MacCaskie, which comes from a Gaelic nickname of Askell: Ascaidh.

Macaulay: the Old Norse name Olafr.

MacLeod or McCloud: Comes from the Old Norse name Liotr, which actually might have been a byname itself since it means “ugly”.

McIvor’ is also mentioned in the articles but I can’t find that in my dictionary. Let’s see what Google has to say … Got it! Goes back to the Old Norse name Ivarr, apparently.

Other names mentioned are from Shetland and Orkney, which was extremely strongly Scandinavian-ised ( I must do a blog on this) to the point where they actually spoke a different language. My dictionary’s got nothing on these, so, to the internet!

Linklater’ = lyng heather + klettr rock (Source)

Flett’ = eventually from the Old Norse flotr “arable land”. (Source)

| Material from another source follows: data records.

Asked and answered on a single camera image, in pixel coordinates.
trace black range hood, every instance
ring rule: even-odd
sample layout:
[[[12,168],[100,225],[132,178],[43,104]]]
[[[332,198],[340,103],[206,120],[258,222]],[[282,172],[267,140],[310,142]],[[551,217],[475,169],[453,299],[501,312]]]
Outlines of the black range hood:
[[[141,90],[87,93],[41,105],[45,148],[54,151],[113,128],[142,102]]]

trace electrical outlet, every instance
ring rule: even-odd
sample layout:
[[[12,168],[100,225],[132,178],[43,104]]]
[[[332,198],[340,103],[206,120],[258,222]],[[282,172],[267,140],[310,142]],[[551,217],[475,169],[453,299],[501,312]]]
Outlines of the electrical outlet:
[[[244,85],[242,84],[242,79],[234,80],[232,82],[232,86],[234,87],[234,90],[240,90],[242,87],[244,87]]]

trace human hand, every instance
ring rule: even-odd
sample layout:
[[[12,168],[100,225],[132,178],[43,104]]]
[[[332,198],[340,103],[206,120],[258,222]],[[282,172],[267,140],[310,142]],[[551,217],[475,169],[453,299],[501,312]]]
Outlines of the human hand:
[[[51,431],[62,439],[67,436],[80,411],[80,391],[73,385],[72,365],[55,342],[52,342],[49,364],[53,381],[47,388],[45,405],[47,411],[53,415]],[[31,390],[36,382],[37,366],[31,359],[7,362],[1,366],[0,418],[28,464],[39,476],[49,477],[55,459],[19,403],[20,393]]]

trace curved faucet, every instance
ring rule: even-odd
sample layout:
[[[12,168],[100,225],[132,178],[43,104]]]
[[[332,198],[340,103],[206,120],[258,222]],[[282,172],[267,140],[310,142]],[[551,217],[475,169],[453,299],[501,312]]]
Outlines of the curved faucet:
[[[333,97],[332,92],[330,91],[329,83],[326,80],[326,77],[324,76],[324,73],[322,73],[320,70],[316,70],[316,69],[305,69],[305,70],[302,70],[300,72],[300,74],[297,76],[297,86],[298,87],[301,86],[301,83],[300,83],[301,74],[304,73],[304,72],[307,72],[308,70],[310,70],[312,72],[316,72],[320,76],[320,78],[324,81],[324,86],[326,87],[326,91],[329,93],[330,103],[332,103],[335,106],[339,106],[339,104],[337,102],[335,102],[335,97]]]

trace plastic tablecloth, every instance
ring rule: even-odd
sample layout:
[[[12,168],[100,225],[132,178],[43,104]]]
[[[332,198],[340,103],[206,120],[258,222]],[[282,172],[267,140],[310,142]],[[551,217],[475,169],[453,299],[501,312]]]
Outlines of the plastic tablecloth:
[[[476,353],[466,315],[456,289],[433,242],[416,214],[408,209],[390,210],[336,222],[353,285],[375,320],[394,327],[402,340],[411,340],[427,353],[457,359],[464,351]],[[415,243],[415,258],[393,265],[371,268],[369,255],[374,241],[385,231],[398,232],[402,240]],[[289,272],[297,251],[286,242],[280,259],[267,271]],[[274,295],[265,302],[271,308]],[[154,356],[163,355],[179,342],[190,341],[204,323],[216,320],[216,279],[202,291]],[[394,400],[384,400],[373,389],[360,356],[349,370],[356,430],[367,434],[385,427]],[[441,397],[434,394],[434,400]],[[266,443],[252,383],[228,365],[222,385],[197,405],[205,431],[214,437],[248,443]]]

Scarth’ looks an awful lot like Old Norse skarð but the extremely well-respected big brother of my dictionary just says it’s named after the name of a piece of land. (Source)

Heddle’ Named after a place again, but apparently originally from Old Norse hey (I don’t trust the given etymology, does it really mean high??) dalr, valley. (Source

Halcro.’ Named after a place. Can I find what it means? Can I hell.

For Irish names, I found a great little article here. I’m going to quote from there unless me and my dictionary have anything else to add.

McAuliff, son of Olaf (You can really see the similarities between this and the Scottish version MacAulay)

Groarke, Mag Ruairc, son of Hrothkekr;

McBirney, son of Bjorn;

Reynolds, Mac Raghnall, from the Norse first name Ragnall.

Doyle is Ó Dubhghaill, from dubh, “dark”, and gall, “foreigner”, a descriptive formula first used to describe the invading Vikings … O’Loughlin and Higgins both stem directly from words … [directly referring to the Vikings]: Lochlann in Irish and Uigínn, an Irish version of the Norse Vikingr.


 

Well I enjoyed this sojourn into surnames, and I hope you might have found it a little bit interesting! See you tomorrow, and thank you for sticking with me!

 

3 thoughts on “Were your ancestors Vikings?

  1. Always was a sucker for etymologies and I guess always will be, so this was obviously a delight to read! I love how almost everything is a variation of My Dad Did This or My Dad Was That when you get down to it.